Oggi si tende a realizzare chitarre un po’ “ruffiane”, che diano immediata soddisfazione già nei primi 5 minuti di prova in negozio, ma la Bourgeois in prova, sulle prime un po’ spenta, quasi anonima, ora ci delizia di una voce inconfondibilmente dreadnought, profonda e grossa, con bassi sostanziosi e acuti cristallini, ma più spessi e morbidi del solito, anche spostandosi verso le medie, non così arretrate come ci si aspetta su questo formato. Per corposità della gamma medio-alta non siamo a livello di una dreadnought a 12 tasti fuori corpo (che però è anche parecchio più scura), perché il carattere della Standard D è più deciso e nitido, diremmo “appalachiano”, anche se meno asciutto di quello, ad esempio, di una Martin D28 attuale (che occupa grosso modo la stessa fascia di prezzo). Di certo questa chitarra apre possibilità espressive concrete anche al tocco del fingerstyler. Come detto, più la si suona e più la Bourgeois ci segue e si apre, con una timbrica piena in basso, ma anche molto equilibrata, a fronte di un’emissione e un volume che… stendono! In strumming, possiamo plettrare fino a sentir male alle orecchie senza che lo strumento vacilli dinamicamente. La voce, come detto, è caratteristica dreadnought, ma con variazione sul tema medio-alte; mancando un po’ di quel carattere scooped associato al formato, non è detto che vada bene a tutti, ma sicuramente piacerà molto al solista flatstyle e anche fingerstyle.

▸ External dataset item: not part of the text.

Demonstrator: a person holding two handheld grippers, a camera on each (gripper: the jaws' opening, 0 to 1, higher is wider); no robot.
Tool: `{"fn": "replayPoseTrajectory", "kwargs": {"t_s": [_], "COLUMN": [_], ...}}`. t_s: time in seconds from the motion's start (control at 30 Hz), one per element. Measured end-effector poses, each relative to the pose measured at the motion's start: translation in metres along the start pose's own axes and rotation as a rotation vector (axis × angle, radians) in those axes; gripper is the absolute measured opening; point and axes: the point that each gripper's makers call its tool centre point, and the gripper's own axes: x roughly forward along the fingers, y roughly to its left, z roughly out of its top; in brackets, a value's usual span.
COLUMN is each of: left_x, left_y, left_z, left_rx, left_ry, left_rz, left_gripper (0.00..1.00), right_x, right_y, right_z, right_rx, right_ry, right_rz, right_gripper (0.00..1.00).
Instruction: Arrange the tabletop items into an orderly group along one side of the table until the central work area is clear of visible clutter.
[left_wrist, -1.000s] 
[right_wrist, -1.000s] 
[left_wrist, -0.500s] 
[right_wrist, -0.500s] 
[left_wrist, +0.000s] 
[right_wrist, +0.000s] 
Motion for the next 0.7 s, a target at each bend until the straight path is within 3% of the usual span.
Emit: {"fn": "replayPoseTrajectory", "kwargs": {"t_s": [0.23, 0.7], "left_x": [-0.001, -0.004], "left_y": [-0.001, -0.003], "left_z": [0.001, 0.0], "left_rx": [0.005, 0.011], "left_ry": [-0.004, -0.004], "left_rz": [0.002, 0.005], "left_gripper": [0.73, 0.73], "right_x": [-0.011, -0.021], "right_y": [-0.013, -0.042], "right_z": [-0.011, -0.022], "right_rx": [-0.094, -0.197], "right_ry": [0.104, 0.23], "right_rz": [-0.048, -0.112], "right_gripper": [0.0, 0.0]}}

Considerata la fascia di prezzo, la gamma di nuances dinamico-timbriche a disposizione è notevole, anche se non così sofisticata e lievemente metallica; ma sono sottigliezze su cui il tempo potrebbe dire la sua e che le corde coated di prima fornitura non sottolineano di certo. Gli intenti costruttivi di Bourgeois sembrano raggiunti nella chitarra in prova: elementi “tradizionali” come la selezione dei legni per qualità timbrica più che estetica e l’accordatura manuale di tavola, fondo e catene sono evidenti e portano al di là della fascia di prezzo di questa chitarra, in cui troviamo ottimi strumenti ma più industrializzati e standardizzati. Sul fronte delle concessioni al “moderno” – se si può ancora considerare tale – si è ricorso più che altro all’adozione di un manico avvitato. Da metà anni ’70 a oggi ho posseduto e suonato diverse ottime chitarre Gibson, Guild, Martin e Taylor; sulla scorta di questa pur modesta esperienza di strimpellatore e dall’analisi delle sue caratteristiche costruttive, non ho dubbi nell’affermare che la Bourgeois Standard D ha davanti un futuro timbrico di cui ora si avverte solo la timida avanguardia.